88)ポルシェ・ケイマン/Porsche Cayman
*PORSCHE MODERN*
■ ポルシェ・ケイマン/Porsche Cayman
ドイツものは最新のモデルが一番、つねづねそういわれてきた。年々高性能に安全になっていくドイツ車をみていると、ひとつにそれは当たっているけれど、趣味人たるもの、そのなかからのちのちまで残るようなモデルを見極めたくなる。
イノウエが最近のポルシェのなかで、個人的に注目しているのはポルシェ・ケイマン。2005年に、ポルシェ・ボクスターのクーペ版のような触込みでケイマンが登場したとき、イノウエは即座にあるモデルを連想して、ちょっと欲しくなっていたりしたのだった。その連想の下敷きになったのは、なんとアルピーヌ。それも、洗練されたA110ではなく、初期の「ミッレ・ミリア」モデルあたりを思い起こさせてくれたのだ。ボンネット上にフォグランプを付けて、フレンチ・ブルウに塗り直して……というのはちょっと悪のりが過ぎるというものだが、ルーフからリアにかけてのボディラインは、いままでのポルシェにはなかった色っぽさがある。
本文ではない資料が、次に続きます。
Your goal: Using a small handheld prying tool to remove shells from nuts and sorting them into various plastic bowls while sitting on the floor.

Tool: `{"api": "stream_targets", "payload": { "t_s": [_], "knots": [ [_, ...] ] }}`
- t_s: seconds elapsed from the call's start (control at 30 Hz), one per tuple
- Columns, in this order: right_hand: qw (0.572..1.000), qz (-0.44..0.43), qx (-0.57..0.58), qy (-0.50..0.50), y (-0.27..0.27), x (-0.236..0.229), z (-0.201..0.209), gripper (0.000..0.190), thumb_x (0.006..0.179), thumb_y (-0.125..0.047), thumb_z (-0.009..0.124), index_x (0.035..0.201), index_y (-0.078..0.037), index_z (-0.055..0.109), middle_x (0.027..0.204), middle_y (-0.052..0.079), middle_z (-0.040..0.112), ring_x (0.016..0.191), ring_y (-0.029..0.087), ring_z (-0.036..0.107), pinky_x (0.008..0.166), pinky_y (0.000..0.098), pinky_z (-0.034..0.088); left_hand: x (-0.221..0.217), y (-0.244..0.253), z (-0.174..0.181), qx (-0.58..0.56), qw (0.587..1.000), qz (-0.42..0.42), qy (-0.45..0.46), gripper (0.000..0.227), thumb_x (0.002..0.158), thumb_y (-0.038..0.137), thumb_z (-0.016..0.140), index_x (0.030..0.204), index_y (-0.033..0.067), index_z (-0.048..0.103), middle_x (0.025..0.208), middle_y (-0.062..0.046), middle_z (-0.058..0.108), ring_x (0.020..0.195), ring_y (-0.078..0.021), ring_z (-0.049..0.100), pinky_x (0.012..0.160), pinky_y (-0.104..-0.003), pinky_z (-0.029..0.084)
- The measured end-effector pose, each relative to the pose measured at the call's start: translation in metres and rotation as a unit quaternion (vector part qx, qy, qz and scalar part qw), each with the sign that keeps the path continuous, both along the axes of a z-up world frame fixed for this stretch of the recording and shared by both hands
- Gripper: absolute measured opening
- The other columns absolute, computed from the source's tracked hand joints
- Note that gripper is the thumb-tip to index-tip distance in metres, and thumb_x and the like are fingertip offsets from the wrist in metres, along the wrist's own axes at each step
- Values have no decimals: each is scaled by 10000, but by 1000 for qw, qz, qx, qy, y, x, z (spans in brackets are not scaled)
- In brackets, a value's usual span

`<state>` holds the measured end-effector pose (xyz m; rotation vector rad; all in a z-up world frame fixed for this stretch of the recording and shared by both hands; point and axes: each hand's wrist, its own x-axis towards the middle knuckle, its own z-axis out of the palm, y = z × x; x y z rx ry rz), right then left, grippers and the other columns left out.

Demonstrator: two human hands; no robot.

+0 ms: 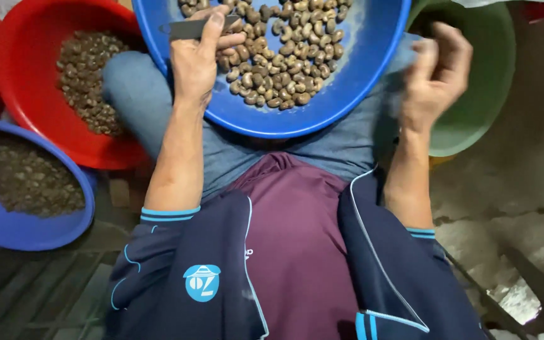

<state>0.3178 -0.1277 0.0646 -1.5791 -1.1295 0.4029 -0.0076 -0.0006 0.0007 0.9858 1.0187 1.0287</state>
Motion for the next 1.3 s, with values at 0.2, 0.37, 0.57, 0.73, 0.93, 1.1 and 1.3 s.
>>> {"api": "stream_targets", "payload": {
  "t_s": [0.2, 0.37, 0.57, 0.73, 0.93, 1.1, 1.3],
  "knots": [
    [943, 273, -85, -170, 66, -84, -12, 292, 1001, 65, 724, 1271, -9, 642, 1040, 123, 712, 688, 194, 603, 585, 314, 490, -1, -3, -1, 6, 999, -10, -46, 260, 1037, 144, 694, 1273, 37, 673, 1081, -99, 763, 941, -215, 803, 740, -241, 622],
    [842, 357, -105, -391, 99, -124, -88, 324, 901, -99, 731, 1192, -49, 597, 1034, 126, 625, 820, 386, 669, 674, 457, 545, -1, -3, -2, 0, 999, 19, -33, 282, 1017, 168, 679, 1256, 18, 689, 1049, -135, 789, 901, -209, 806, 690, -227, 590],
    [797, 285, -117, -520, 99, -148, -141, 276, 918, -116, 657, 1181, -119, 574, 1062, 123, 525, 721, 309, 645, 484, 420, 542, 2, 0, -4, 27, 998, 48, -27, 216, 1003, 126, 683, 1182, 14, 729, 938, -64, 747, 785, -133, 733, 664, -223, 592],
    [844, 298, -102, -434, 97, -140, -135, 187, 898, -72, 631, 1079, -29, 616, 986, 147, 604, 705, 340, 653, 571, 437, 534, 5, -1, 0, 27, 999, 32, 11, 189, 1007, 135, 650, 1152, 31, 715, 897, -51, 739, 850, -187, 814, 658, -223, 603],
    [912, 279, -247, 169, 103, -140, -65, 176, 1044, -110, 658, 1162, 20, 675, 852, 44, 679, 639, 79, 582, 564, 208, 516, 5, -3, 14, 117, 990, -10, 82, 233, 1027, 171, 643, 1190, 33, 735, 938, -27, 749, 771, -104, 639, 660, -232, 535],
    [903, 264, -204, 270, 93, -138, -58, 298, 1063, -138, 602, 1328, -2, 614, 1038, 90, 710, 793, 127, 652, 675, 237, 542, 9, -5, 15, 129, 989, -70, 22, 206, 1056, 98, 634, 1234, 20, 701, 1155, -45, 738, 930, -135, 674, 792, -255, 608],
    [853, 296, -181, 390, 89, -136, -66, 458, 1078, -197, 593, 1474, -1, 472, 1205, 133, 664, 987, 190, 728, 831, 288, 632, 7, -5, 16, 108, 990, -84, -21, 220, 1067, 97, 640, 1265, 8, 675, 1293, -63, 684, 1067, -178, 708, 870, -265, 647]
  ]
}}
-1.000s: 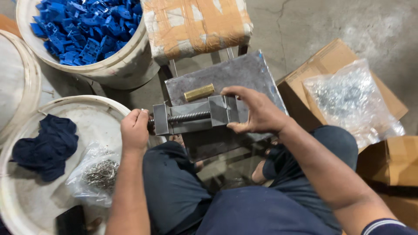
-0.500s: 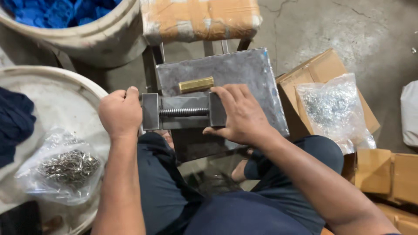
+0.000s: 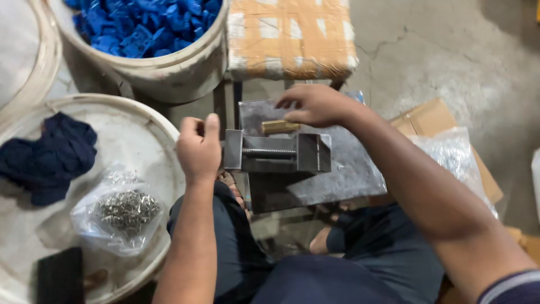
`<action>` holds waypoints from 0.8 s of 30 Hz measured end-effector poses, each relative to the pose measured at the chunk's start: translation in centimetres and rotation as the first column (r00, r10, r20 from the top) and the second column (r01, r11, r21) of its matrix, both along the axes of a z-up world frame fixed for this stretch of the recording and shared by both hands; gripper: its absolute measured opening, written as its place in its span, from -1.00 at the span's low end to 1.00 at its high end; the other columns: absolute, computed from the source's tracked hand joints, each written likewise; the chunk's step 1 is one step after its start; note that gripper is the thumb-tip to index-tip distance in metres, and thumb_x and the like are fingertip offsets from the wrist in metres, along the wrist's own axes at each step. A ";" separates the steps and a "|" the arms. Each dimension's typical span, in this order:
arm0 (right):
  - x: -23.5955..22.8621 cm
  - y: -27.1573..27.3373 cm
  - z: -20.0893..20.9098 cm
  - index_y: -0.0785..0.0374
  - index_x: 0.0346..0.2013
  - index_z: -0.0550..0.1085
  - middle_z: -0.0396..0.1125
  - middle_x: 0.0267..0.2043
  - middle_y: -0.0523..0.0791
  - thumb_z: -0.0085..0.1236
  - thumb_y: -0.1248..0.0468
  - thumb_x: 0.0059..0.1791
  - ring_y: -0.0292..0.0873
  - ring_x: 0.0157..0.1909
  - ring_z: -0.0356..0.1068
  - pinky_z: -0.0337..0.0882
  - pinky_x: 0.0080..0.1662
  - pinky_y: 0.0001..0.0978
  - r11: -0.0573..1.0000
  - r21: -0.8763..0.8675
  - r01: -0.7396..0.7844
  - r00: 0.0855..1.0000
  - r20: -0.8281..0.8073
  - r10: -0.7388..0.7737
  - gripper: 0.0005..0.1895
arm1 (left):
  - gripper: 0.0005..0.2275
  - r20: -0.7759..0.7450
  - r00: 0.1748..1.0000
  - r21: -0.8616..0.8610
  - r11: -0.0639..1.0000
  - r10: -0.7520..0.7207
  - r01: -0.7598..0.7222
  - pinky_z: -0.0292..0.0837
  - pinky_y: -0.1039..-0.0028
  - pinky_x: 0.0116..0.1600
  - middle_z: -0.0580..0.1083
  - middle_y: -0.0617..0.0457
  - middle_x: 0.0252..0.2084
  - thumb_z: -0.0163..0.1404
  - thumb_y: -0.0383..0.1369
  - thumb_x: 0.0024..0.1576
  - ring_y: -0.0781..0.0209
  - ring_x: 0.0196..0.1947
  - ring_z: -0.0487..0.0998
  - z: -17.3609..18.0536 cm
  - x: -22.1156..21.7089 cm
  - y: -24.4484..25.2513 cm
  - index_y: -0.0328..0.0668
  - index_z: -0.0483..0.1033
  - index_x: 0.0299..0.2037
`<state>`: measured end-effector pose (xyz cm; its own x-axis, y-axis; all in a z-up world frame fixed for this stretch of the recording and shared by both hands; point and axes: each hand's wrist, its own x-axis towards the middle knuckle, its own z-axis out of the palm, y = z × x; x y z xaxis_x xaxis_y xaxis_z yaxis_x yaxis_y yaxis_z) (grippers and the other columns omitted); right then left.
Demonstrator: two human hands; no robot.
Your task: The person sits on the floor and uses a manual screw press to assemble small metal fasteners. They repeatedly pick up individual fasteners, place them into the press, and tighten the screw mechanism to secure the components. The person handles the fasteners one at a time, placing the finished items on the metal plate.
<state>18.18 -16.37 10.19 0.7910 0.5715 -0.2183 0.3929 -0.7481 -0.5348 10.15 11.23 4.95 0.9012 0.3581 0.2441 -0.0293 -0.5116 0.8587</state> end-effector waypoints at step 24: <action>-7.8 -7.6 -3.6 0.11 -0.13 0.31 0.25 -0.33 -0.12 0.03 0.07 0.10 -0.15 -0.34 0.31 0.42 -0.24 -0.18 -0.357 0.654 0.667 0.656 -0.742 -0.135 -0.78 | -0.20 -0.192 0.636 0.593 0.429 -0.747 0.682 0.42 0.21 -0.02 0.45 0.04 0.06 0.36 -0.21 -0.35 -0.02 -0.11 0.58 3.6 0.0 -11.0 -0.13 0.37 0.21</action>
<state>10.35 -24.01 6.60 0.9772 -0.1092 -0.1820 -0.0519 0.7086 -0.7037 10.15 0.26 8.57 0.7297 -0.6438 0.2304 -0.6772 -0.6338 0.3738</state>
スタイリングに見とれてのケイマンだから、ベイシックで充分。もちろん、初代ケイマンたる987系(考えたらボクスターのクーペ版という意味で987C型という)がいい。走りにまったく不足はないし、所有して手に余ることもないだろう。いつの間にか現実性を以って真剣に考えていたりするからおそろしい。
ポルシェというブランドをことさら意識することなく、一級の性能と趣味性をこれ一台で満たしてしまう。もちろん、ポルシェの本流はポルシェ911という気持ちはありながら、いや、そういう気持ちが強いからこそのケイマン、という選択。